Nach dem Schütteln prüfst du die Trinktemperatur erneut. Erst wenn die Babymilch angenehm warm ist (circa 37 °C), kannst du dein Kind damit füttern. Übrigens: Auch der Sauger verdient deine Aufmerksamkeit. Prüfe vor jeder Mahlzeit, ob das Material noch intakt ist und die Größe des Saugers zum Alter deines Babys passt.
Moderne Fläschchen-Zubereiter wie die Produkte von BabyBrezza können dir diesen Schritt deutlich erleichtern. Sie mischen Wasser und Pulver automatisch in der richtigen Dosierung und Temperatur. So bereitest du die Flaschenmilch in wenigen Sekunden zu. Das ist besonders in der Nacht ein echter Segen, wenn dein kleiner Schatz hungrig weint und jede Minute zählt.
Regel 5: Frisch zubereiten und Reste nicht aufbewahren
Bereite die Flaschennahrung für dein Baby am besten immer frisch vor jeder Mahlzeit zu. Säuglingsmilch ist ein idealer Nährboden für Bakterien, sobald sie mit dem Sauger und dem Speichel deines Babys in Kontakt kommt. Reste einer angefangenen Flasche solltest du deshalb nach spätestens einer Stunde entsorgen. Auch auf Vorrat zubereitete Flaschenmilch ist aus Gründen der Hygiene nicht empfehlenswert. Falls du unterwegs bist, nimm Pulver und Wasser getrennt mit und mische die Babymilch erst kurz vor dem Füttern zusammen. So stellst du sicher, dass dein Neugeborenes oder dein älteres Baby jederzeit eine sichere und frische Mahlzeit bekommt.

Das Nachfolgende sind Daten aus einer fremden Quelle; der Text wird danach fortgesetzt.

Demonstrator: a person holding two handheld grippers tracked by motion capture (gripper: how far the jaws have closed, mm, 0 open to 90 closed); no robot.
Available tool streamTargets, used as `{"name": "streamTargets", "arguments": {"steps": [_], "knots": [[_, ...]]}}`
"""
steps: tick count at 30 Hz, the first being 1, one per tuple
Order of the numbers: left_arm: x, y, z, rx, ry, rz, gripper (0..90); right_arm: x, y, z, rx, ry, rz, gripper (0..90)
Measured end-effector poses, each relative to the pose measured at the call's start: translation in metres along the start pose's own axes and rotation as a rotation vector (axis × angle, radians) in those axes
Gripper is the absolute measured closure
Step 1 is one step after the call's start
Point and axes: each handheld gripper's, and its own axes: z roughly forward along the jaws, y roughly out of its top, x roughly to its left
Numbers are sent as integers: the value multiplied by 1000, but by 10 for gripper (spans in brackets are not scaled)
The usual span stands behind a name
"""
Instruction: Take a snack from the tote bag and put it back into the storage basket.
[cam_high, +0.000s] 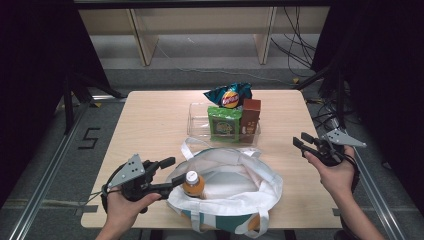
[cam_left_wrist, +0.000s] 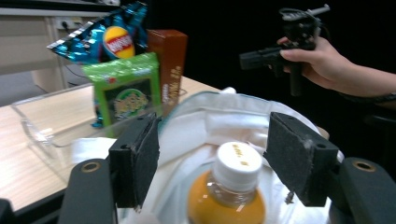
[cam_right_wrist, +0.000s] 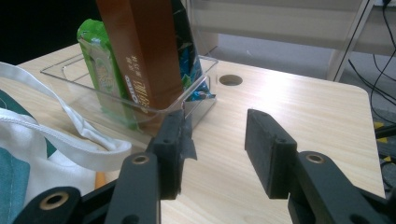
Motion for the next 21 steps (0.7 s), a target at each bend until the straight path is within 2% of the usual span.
{"name": "streamTargets", "arguments": {"steps": [5, 6, 12, 17, 19, 20, 21], "knots": [[-3, -3, 6, 19, -21, 6, 374, 0, 0, 0, -3, -1, 15, 588], [-4, -3, 7, 22, -23, 5, 380, -2, 0, 0, -13, 1, -9, 588], [-3, -6, 10, 26, -53, 16, 414, -1, 0, 0, 3, 1, 20, 589], [-4, -9, 13, 38, -57, 11, 422, -1, 0, 1, 0, 1, 16, 588], [-4, -9, 13, 36, -44, 10, 422, -1, 0, 0, 6, 7, 22, 588], [-5, -10, 13, 31, -31, -6, 421, 0, 0, 0, 8, 7, 30, 588], [-5, -10, 13, 29, -31, 8, 421, -1, 0, 0, 5, 2, 24, 588]]}}
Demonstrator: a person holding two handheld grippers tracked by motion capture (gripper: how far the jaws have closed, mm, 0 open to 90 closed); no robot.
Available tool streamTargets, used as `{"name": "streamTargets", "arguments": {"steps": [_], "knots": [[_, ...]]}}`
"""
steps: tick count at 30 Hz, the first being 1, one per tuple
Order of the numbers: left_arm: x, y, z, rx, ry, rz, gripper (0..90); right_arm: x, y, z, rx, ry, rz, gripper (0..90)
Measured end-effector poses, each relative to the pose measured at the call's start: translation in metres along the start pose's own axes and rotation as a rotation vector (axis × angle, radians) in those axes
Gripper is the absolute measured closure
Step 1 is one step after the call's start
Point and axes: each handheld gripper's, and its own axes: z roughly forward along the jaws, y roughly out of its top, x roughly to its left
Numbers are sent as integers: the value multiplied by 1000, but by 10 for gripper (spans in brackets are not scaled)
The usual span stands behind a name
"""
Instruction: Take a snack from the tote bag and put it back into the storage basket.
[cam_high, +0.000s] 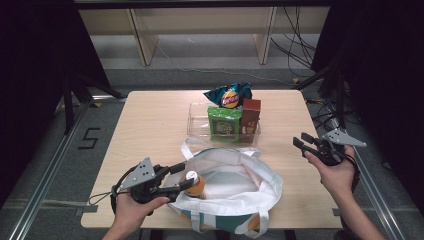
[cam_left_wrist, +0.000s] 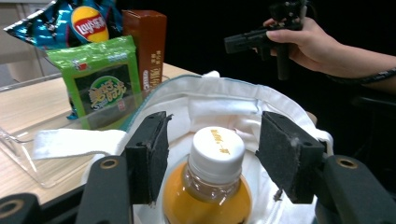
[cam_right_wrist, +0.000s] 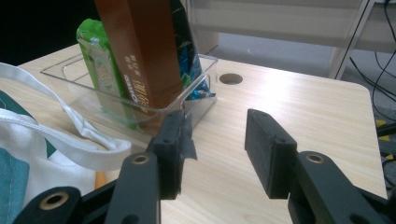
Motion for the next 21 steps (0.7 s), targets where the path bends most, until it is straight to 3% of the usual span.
{"name": "streamTargets", "arguments": {"steps": [1, 6, 9, 14, 16, 21], "knots": [[-1, -1, 0, 2, 5, -13, 420, 0, 0, 0, -1, -2, -2, 588], [-1, -2, 2, 11, -5, 7, 420, 0, 0, 0, 0, 10, 2, 589], [-1, -3, 3, -4, -8, -4, 425, -3, 0, 1, -3, 11, -25, 589], [-6, -2, 4, -8, 38, 14, 427, -3, 0, 1, -3, 11, -24, 589], [-7, -2, 4, -5, 44, 24, 427, 0, 0, 1, -3, 1, -8, 589], [-10, -3, 4, -4, 63, 17, 426, -1, 0, 2, 2, 8, -26, 589]]}}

📌 Hebammen-Tipp: Für unterwegs eignen sich Milchpulver-Portionierer hervorragend. Du füllst die benötigte Menge Pulver vorab ab und hast so für jede Mahlzeit die richtige Dosierung dabei. Ganz ohne Sorge und ohne lästiges Abmessen.
Fazit
Die Zubereitung von Flaschennahrung wird schnell zur sicheren Routine, wenn du die fünf Grundregeln beherzigst. Hygiene, das richtige Wasser, eine genaue Dosierung, sorgfältiges Mischen und frische Zubereitung sorgen dafür, dass dein Baby bestens versorgt ist. Vertrau dir selbst und deinem Bauchgefühl als Mama oder Papa. Du machst das großartig!